## Work to complete
Hand back the entries exactly as written, minus every picture.

## Recorded data
::::::::
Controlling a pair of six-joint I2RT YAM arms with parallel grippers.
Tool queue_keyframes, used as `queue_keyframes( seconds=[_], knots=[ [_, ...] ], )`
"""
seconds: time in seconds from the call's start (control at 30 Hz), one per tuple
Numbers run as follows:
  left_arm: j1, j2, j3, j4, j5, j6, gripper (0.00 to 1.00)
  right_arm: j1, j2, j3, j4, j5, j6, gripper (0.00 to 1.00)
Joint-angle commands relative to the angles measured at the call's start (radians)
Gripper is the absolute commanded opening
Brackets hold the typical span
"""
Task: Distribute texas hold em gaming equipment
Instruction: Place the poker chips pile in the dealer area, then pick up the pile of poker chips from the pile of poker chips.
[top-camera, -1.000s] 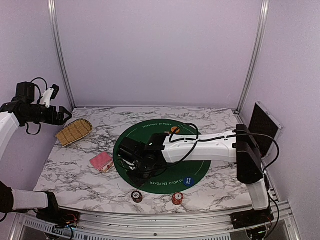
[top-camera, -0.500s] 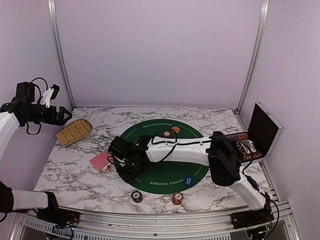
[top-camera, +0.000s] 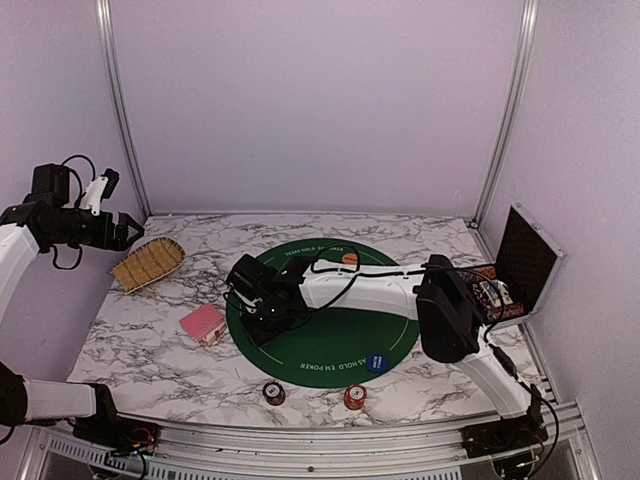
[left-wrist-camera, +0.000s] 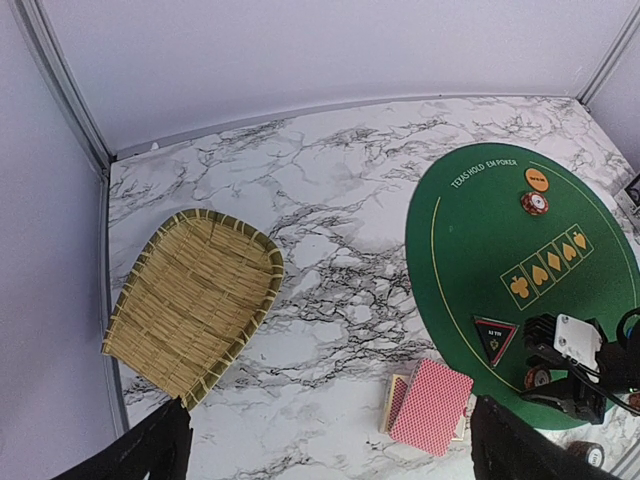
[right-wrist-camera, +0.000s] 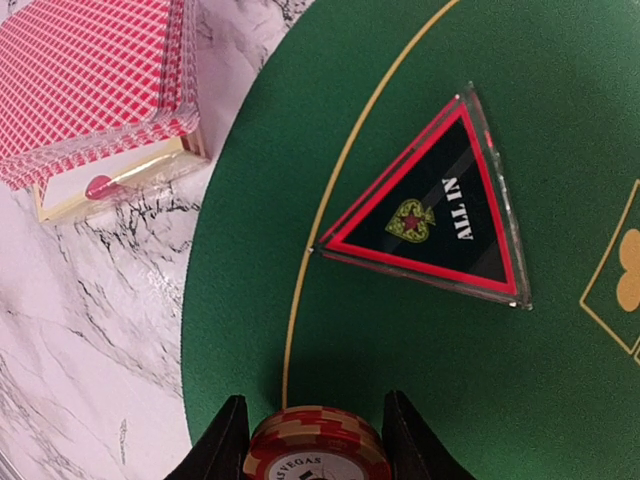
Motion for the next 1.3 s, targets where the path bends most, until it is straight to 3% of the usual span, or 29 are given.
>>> queue_keyframes(
  seconds=[0.0, 0.13, 0.33, 0.43, 0.53, 0.9, 1.27],
  knots=[
    [0.005, -0.007, 0.005, -0.028, 0.011, 0.019, 0.99, 0.002, 0.031, 0.035, 0.026, -0.019, 0.004, 0.2],
    [0.005, -0.004, 0.002, -0.027, 0.011, 0.02, 0.99, 0.002, 0.034, 0.028, 0.027, -0.016, 0.006, 0.25],
    [0.005, -0.005, 0.002, -0.028, 0.012, 0.02, 0.99, 0.001, 0.035, 0.018, 0.032, 0.004, 0.006, 0.49],
    [0.005, -0.008, 0.003, -0.028, 0.013, 0.02, 0.99, 0.001, 0.033, 0.025, 0.03, 0.027, 0.001, 0.65],
    [0.004, -0.008, 0.004, -0.028, 0.014, 0.02, 0.99, -0.001, 0.029, 0.034, 0.017, 0.043, 0.0, 0.72],
    [0.004, -0.01, 0.006, -0.028, 0.013, 0.019, 0.99, 0.001, -0.14, -0.035, -0.004, 0.101, -0.001, 0.68],
    [0.005, -0.01, 0.013, -0.029, 0.012, 0.021, 0.99, 0.059, -0.607, -0.653, -0.01, 0.085, 0.067, 0.81]
  ],
)
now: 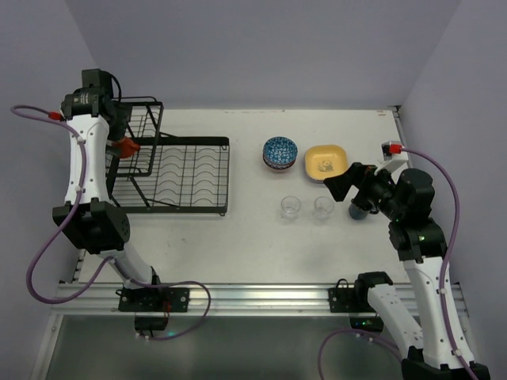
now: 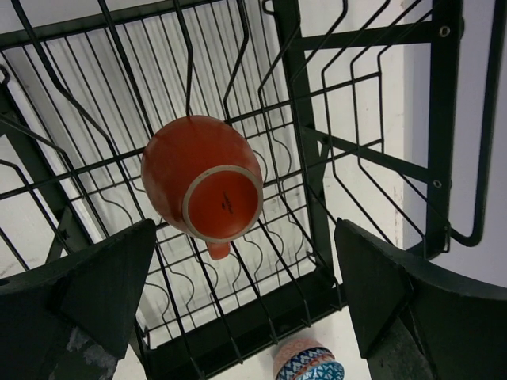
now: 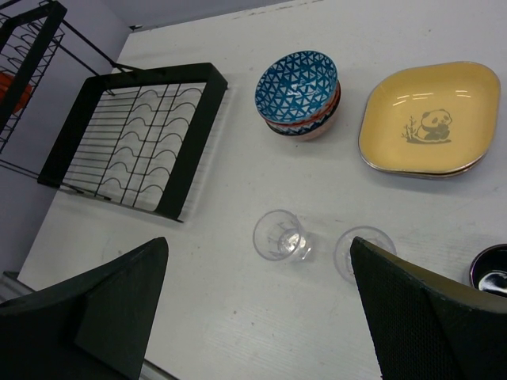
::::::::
## Solved problem
Controlling a pair of six-joint I2RT YAM arms with parallel grippers.
Tool queue_keyframes, used as `queue_keyframes( seconds=[_], knots=[ [_, ...] ], )`
"""
seconds: time in seconds from the call's start (control at 30 Hz), one per tuple
Numbers run as follows:
  left_arm: j1, j2, j3, j4, j5, j6, gripper (0.00 to 1.00)
  right_arm: j1, j2, j3, j4, j5, j6, gripper (0.00 to 1.00)
Joint-angle commands relative to the angles measured at the call's start (radians)
Gripper is the absolute commanded opening
Brackets hold the typical span
"""
Task: Distribute texas hold em gaming equipment
Instruction: Place the poker chips pile in the dealer area, then pick up the pile of poker chips from the pile of poker chips.
[top-camera, -1.000s] 
[top-camera, -0.500s] 
[top-camera, +0.000s] 
[left-wrist-camera, +0.000s] 
[right-wrist-camera, +0.000s] 
Motion for the next 1.3 s, targets where the path bends most, until it is straight to 3% of the usual span, or 29 are given.
>>> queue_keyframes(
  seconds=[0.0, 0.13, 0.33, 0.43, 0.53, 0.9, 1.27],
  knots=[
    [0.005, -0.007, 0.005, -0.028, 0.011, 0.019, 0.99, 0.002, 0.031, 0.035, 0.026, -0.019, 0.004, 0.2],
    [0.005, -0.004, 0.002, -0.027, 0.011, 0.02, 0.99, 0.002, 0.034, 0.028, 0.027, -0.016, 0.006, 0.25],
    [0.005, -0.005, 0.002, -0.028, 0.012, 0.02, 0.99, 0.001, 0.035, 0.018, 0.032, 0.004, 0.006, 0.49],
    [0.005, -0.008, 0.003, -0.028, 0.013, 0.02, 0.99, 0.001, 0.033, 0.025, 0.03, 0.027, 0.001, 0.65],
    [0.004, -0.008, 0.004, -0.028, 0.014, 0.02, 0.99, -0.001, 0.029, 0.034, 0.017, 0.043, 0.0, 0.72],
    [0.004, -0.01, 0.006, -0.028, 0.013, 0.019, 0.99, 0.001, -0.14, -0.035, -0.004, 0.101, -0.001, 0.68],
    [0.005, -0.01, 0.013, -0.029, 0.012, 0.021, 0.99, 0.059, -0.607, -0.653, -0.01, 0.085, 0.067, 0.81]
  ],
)
now: 
now: 
now: 

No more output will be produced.